Your goal –
Look over the lines below. Report each one that includes the string "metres".

Dataset section –

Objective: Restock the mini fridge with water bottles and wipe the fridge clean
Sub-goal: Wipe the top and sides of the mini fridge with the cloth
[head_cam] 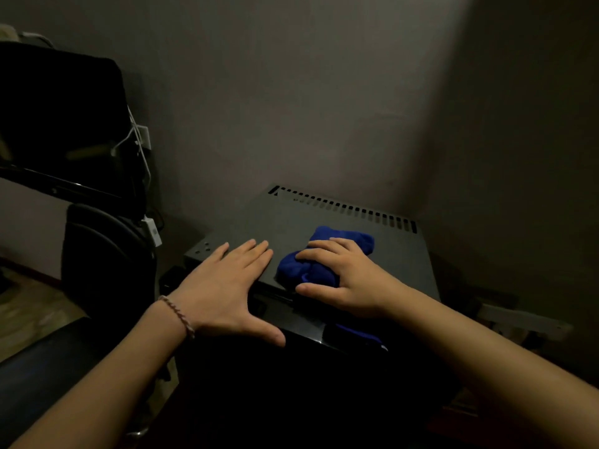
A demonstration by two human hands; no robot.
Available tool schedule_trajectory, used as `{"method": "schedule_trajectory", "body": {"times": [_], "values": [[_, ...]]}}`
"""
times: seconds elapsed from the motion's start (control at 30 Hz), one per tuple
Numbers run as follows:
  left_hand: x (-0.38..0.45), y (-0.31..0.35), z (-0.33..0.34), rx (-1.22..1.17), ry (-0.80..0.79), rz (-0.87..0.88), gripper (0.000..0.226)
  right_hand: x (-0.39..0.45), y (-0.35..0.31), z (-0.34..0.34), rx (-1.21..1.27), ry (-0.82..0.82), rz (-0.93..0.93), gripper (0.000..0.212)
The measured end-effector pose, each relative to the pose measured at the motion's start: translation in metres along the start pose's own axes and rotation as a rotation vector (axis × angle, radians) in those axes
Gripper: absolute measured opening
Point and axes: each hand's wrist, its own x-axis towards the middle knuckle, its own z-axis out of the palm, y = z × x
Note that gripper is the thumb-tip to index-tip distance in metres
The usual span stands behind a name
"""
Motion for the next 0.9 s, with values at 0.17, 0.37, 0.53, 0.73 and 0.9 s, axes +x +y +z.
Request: {"method": "schedule_trajectory", "body": {"times": [0.17, 0.37, 0.53, 0.73, 0.9], "values": [[0.004, -0.005, 0.002, 0.021, -0.022, 0.042, 0.146, 0.058, 0.056, 0.003, -0.03, 0.095, 0.126, 0.08], [0.002, -0.014, 0.002, -0.008, -0.017, 0.094, 0.144, 0.048, 0.088, -0.01, -0.041, 0.16, 0.397, 0.09], [0.002, -0.02, 0.001, -0.02, -0.026, 0.13, 0.143, -0.01, 0.067, -0.015, -0.04, 0.148, 0.381, 0.076], [0.001, -0.028, -0.001, -0.01, -0.053, 0.149, 0.14, -0.063, 0.0, -0.005, -0.042, 0.132, 0.294, 0.069], [-0.004, -0.058, -0.004, -0.018, -0.056, 0.104, 0.143, -0.046, -0.033, 0.011, -0.012, 0.091, 0.269, 0.07]]}}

Response area –
The measured end-effector pose, each relative to the pose measured at the motion's start: translation in metres along the start pose's own axes and rotation as a rotation vector (axis × angle, radians) in those axes
Note that gripper is the thumb-tip to index-tip distance in metres

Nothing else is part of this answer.